ゴールボールの若きエース金子和也。様々な思いを込め一球入魂を誓う (4ページ目)

  • 星野恭子●取材・文 text by Hoshino Kyoko
  • 村上庄吾●写真 photo by Murakami Shogo

 速いボールは強力な武器になる。守備陣の反応が遅れれば、それだけ得点チャンスが増す。さらに、球質にもこだわり、守備陣に「重い」「痛い」と感じさせる威力のあるボールを投げようとフォーム改善やパワーアップにも努めている。

 精度も重要だ。どんなに速く威力のあるボールでも、守備陣の正面に投げれば簡単にキャッチされてしまう。選手間やサイドライン際など守備の壁の薄いところに正確に投げ込まねばならない。視覚で位置をとらえられない分、角度やタイミングなどベストな感覚を体に覚えこませようと反復練習に励む毎日だ。

 ゴールボールを始めて以来、「人が変わった」と金子は明かす。くすぶっていた毎日に光が差し、体も心も元気になり、「こうしたい」「これがやりたい」と主体性も戻った。
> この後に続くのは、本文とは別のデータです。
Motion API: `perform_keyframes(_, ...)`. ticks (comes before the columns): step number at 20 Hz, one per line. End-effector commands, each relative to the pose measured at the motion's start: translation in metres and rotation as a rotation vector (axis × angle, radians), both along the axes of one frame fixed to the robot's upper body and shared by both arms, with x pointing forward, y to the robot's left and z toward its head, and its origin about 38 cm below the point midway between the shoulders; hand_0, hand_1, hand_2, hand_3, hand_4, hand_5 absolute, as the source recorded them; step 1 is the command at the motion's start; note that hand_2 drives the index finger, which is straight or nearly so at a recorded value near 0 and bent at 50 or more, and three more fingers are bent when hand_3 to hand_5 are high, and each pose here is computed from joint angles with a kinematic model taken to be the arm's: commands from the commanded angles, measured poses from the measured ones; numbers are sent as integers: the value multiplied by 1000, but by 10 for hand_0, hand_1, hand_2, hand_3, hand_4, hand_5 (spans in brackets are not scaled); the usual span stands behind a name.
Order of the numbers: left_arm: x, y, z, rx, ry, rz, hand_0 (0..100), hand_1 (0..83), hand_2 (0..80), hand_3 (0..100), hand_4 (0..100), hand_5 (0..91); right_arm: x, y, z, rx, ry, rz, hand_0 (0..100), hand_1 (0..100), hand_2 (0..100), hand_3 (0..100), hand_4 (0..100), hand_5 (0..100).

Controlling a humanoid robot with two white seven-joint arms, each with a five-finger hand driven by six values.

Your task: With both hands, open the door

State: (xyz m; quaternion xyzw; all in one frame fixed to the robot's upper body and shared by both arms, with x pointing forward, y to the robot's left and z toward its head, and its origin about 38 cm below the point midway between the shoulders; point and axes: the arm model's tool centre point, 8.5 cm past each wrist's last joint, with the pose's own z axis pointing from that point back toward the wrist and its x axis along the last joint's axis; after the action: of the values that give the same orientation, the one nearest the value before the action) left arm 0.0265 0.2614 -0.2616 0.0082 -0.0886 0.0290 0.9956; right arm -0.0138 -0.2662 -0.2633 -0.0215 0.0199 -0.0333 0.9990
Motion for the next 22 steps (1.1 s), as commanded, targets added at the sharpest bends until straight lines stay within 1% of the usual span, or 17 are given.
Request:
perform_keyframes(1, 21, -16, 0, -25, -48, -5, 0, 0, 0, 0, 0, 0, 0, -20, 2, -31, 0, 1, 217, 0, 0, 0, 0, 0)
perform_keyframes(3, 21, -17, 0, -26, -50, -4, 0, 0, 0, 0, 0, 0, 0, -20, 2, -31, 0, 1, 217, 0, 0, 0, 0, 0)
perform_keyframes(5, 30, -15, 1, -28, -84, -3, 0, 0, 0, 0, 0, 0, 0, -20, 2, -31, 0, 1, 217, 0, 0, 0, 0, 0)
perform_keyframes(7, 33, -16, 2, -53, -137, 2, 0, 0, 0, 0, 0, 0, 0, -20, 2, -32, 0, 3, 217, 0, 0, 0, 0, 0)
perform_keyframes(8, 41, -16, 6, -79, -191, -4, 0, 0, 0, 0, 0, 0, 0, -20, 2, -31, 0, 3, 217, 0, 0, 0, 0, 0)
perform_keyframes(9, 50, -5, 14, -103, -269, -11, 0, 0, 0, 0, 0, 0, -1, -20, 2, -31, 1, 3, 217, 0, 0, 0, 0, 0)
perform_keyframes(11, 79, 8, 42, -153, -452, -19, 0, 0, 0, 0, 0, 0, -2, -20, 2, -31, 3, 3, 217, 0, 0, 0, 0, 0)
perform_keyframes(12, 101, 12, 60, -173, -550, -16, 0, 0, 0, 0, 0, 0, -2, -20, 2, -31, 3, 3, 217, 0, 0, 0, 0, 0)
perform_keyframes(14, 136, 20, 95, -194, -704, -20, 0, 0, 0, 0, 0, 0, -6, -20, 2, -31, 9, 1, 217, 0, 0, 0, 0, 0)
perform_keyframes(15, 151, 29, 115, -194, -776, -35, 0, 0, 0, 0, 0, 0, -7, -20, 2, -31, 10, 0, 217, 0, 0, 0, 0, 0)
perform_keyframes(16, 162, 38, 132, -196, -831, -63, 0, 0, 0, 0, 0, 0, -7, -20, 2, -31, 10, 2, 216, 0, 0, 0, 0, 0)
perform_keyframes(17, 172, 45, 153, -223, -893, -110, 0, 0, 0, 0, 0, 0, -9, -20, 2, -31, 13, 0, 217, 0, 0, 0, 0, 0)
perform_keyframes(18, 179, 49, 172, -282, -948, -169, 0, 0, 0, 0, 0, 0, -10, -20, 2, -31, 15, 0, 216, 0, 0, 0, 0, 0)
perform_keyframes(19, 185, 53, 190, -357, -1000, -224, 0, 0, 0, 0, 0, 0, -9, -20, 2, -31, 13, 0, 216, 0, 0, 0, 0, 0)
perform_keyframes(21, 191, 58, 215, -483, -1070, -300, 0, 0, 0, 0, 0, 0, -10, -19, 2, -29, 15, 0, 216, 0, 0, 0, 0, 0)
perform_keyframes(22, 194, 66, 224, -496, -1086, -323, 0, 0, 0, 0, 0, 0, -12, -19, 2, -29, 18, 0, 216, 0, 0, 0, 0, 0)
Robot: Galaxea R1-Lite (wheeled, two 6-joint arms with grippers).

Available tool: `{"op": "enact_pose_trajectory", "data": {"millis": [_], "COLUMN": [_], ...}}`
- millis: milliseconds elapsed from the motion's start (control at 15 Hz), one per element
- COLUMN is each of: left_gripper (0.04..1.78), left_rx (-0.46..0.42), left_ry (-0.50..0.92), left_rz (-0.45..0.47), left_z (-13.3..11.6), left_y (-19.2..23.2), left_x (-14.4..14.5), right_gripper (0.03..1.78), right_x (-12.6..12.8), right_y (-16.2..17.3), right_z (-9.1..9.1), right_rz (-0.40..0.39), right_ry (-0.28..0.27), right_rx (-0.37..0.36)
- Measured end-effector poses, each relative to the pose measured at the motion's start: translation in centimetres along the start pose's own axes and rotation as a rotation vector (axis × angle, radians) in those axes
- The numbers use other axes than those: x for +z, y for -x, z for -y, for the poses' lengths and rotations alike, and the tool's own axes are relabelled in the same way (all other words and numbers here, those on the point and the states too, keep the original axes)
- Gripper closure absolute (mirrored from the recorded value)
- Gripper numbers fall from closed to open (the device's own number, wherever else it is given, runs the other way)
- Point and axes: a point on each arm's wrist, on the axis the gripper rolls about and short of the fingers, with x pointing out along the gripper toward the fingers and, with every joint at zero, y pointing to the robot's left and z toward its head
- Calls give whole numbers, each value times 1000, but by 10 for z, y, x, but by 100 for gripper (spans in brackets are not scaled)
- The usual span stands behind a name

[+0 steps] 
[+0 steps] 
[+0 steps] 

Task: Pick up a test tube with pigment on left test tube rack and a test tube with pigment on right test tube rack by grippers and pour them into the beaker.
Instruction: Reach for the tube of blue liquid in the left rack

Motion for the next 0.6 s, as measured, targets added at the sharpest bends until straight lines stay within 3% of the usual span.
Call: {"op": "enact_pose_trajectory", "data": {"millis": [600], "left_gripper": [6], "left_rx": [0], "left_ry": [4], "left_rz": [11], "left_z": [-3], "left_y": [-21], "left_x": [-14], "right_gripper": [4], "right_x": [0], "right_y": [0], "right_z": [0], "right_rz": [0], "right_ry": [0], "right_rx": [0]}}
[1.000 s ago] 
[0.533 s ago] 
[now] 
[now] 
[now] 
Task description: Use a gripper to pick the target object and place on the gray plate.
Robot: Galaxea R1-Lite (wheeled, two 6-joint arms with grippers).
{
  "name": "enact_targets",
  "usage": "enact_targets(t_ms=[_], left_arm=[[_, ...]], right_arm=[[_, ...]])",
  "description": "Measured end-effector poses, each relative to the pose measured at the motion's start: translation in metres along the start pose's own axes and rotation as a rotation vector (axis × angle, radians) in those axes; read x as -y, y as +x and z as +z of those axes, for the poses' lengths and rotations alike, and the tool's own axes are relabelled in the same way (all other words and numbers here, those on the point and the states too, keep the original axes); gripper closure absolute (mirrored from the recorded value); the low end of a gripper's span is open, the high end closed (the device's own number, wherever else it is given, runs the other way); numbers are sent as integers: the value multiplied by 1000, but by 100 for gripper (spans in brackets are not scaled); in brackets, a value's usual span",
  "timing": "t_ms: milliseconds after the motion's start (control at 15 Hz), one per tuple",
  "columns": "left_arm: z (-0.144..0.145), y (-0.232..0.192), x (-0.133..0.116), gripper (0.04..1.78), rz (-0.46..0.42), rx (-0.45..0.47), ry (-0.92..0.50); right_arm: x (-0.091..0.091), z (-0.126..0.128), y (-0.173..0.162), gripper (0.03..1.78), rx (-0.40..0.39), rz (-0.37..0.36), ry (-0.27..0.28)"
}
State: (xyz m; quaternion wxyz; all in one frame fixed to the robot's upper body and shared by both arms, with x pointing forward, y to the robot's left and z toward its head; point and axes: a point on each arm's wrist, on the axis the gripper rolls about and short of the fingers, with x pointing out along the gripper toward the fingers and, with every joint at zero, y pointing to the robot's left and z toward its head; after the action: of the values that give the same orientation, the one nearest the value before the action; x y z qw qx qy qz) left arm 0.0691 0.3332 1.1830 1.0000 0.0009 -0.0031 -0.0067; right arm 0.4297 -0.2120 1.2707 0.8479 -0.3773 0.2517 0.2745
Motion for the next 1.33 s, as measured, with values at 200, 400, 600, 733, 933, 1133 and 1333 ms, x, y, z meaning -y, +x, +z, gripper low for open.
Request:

だから、発掘イベントに連れ出してくれた母やゴールボールの楽しさを教えてくれた仲間たちには、「感謝しかない。結果で恩返ししたい」と、頑張るモチベーションになっている。

「2020年には僕、ちょうど20歳になるんです。20年間生きた証として、東京パラリンピックで活躍したい。今はそこしか見えていません」

 強い気持ちを胸に記念の年を自ら彩るため、今はただ、「一球入魂」を繰り返す。